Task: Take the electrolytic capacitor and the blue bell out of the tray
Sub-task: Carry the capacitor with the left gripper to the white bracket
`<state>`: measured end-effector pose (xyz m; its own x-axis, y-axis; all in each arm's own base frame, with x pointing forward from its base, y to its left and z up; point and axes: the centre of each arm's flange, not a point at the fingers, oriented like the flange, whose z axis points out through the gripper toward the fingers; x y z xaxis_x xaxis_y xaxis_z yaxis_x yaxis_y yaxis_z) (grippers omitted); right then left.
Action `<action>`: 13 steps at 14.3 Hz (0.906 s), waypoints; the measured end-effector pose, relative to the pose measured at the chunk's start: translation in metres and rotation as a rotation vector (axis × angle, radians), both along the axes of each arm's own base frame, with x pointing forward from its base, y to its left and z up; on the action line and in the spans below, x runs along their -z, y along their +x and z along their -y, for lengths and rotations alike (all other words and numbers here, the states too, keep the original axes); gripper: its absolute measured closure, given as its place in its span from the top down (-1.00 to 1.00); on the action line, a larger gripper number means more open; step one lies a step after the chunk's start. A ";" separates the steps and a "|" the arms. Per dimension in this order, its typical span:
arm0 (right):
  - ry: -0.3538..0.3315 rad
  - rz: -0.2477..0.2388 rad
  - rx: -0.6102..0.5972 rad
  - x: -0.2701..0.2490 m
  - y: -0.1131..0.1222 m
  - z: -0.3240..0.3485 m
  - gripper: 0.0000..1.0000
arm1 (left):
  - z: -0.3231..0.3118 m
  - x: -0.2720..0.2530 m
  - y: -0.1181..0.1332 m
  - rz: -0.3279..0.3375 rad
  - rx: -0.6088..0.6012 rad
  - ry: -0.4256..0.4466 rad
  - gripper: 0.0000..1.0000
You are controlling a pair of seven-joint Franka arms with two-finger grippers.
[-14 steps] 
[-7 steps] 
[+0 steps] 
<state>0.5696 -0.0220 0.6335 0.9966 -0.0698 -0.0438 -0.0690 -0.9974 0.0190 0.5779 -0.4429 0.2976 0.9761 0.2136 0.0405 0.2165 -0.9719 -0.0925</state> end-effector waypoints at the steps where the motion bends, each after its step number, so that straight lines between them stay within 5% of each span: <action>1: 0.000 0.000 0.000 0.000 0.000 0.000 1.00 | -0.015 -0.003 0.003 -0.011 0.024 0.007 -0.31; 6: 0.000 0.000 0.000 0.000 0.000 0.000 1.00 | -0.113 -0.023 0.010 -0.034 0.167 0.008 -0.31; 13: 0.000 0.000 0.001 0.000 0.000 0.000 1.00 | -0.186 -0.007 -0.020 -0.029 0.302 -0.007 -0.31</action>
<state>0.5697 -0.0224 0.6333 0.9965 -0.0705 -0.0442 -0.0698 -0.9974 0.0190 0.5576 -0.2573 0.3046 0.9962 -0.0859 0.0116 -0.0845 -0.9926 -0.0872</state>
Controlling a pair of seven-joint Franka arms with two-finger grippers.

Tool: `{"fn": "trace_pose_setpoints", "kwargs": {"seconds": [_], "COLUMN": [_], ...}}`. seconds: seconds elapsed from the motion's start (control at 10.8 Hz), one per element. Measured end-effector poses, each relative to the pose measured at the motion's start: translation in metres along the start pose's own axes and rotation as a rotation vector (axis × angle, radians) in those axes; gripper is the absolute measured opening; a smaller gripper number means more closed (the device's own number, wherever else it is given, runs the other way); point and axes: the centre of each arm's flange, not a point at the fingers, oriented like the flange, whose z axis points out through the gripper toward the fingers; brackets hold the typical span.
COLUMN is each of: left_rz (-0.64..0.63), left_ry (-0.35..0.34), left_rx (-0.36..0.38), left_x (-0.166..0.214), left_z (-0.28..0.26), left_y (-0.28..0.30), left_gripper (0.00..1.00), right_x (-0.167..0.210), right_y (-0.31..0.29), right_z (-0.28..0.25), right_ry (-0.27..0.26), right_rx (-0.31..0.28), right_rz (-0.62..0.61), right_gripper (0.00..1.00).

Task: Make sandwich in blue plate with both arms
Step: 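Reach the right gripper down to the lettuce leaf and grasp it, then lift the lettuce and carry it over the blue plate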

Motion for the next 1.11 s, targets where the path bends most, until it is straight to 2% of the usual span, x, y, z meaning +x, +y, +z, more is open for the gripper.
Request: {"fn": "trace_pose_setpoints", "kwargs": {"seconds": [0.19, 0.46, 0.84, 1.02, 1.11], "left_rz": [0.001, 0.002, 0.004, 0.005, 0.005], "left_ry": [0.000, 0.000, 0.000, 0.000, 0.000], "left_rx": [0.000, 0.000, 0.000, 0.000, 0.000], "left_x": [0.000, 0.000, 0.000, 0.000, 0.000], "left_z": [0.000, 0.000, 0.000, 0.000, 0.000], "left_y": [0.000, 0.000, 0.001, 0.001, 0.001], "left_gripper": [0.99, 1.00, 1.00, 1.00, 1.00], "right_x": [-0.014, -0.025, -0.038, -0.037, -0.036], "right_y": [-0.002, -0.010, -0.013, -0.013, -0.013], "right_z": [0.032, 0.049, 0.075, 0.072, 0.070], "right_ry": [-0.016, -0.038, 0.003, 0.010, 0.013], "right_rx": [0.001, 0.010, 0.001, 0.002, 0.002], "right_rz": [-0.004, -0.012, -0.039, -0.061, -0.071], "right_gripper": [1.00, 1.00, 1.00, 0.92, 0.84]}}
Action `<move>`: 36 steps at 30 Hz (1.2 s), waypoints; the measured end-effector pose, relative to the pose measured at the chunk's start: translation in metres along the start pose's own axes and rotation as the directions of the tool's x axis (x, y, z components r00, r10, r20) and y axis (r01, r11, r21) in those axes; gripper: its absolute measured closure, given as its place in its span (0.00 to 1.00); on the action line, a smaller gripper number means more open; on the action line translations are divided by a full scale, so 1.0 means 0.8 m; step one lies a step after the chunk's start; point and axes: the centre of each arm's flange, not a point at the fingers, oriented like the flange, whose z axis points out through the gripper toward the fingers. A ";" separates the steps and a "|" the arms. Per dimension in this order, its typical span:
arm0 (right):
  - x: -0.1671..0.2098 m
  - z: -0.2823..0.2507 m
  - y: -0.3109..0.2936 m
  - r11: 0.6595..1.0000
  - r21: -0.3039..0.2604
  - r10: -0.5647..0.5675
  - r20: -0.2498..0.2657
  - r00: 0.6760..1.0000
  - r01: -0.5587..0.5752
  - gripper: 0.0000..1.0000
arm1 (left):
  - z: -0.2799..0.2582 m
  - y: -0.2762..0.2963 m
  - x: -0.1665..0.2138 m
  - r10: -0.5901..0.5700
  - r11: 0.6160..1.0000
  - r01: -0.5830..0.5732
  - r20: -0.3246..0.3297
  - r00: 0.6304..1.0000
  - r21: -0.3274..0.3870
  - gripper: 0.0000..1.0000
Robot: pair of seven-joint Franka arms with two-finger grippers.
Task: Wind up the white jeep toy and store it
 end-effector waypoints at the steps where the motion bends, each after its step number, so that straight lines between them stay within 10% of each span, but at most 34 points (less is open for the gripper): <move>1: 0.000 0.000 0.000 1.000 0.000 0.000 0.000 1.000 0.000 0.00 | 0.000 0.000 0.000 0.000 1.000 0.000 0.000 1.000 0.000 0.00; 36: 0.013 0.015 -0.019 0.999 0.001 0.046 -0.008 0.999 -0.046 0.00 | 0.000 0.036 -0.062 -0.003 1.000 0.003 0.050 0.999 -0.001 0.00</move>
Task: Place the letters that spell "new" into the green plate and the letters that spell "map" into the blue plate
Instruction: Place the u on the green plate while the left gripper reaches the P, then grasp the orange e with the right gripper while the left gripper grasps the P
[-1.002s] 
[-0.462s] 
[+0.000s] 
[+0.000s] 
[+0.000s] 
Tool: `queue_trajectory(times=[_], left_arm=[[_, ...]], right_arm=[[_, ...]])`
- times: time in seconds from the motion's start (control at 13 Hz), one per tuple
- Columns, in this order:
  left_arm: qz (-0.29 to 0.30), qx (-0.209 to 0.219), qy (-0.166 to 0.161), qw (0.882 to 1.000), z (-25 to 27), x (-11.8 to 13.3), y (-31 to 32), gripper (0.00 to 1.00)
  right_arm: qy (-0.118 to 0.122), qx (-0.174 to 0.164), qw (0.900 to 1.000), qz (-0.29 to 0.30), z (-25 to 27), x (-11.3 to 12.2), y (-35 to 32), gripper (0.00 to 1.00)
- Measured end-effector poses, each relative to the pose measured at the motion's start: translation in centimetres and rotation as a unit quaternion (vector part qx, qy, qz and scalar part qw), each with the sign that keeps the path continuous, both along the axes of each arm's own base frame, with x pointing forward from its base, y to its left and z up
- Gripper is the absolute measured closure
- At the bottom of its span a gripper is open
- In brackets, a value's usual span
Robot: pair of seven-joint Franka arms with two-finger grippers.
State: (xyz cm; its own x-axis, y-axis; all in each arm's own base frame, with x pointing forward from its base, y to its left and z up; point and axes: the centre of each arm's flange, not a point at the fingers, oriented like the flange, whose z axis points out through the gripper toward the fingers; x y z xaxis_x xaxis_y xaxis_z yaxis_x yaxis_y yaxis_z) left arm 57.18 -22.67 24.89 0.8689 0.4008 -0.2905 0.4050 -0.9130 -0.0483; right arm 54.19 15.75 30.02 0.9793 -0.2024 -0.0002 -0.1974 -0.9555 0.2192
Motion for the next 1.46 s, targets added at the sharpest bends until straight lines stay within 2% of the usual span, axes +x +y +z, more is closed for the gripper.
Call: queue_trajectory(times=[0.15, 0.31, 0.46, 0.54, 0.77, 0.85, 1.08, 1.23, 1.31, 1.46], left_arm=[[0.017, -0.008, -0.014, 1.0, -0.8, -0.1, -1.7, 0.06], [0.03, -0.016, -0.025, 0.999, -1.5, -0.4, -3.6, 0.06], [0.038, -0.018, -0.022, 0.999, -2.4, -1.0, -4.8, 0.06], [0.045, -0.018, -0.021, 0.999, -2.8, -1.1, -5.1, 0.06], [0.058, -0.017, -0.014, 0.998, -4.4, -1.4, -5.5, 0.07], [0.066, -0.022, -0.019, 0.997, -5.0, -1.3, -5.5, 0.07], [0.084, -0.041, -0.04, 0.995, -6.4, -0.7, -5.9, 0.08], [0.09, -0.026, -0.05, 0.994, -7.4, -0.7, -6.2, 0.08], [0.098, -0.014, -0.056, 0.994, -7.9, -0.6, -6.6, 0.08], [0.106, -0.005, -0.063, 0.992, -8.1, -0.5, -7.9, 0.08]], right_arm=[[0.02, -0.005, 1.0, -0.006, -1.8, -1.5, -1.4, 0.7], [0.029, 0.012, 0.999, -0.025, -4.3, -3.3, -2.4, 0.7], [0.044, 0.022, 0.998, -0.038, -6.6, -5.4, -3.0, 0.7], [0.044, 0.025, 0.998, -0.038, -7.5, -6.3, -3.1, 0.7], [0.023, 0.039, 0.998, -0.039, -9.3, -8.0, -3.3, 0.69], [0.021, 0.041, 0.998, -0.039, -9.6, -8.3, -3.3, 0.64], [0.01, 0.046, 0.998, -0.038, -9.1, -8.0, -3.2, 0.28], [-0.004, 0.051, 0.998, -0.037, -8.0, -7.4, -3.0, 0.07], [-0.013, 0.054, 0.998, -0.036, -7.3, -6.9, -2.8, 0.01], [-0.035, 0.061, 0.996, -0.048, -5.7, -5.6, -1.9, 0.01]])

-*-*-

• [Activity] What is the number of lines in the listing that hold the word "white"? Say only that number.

• [Solution below] 2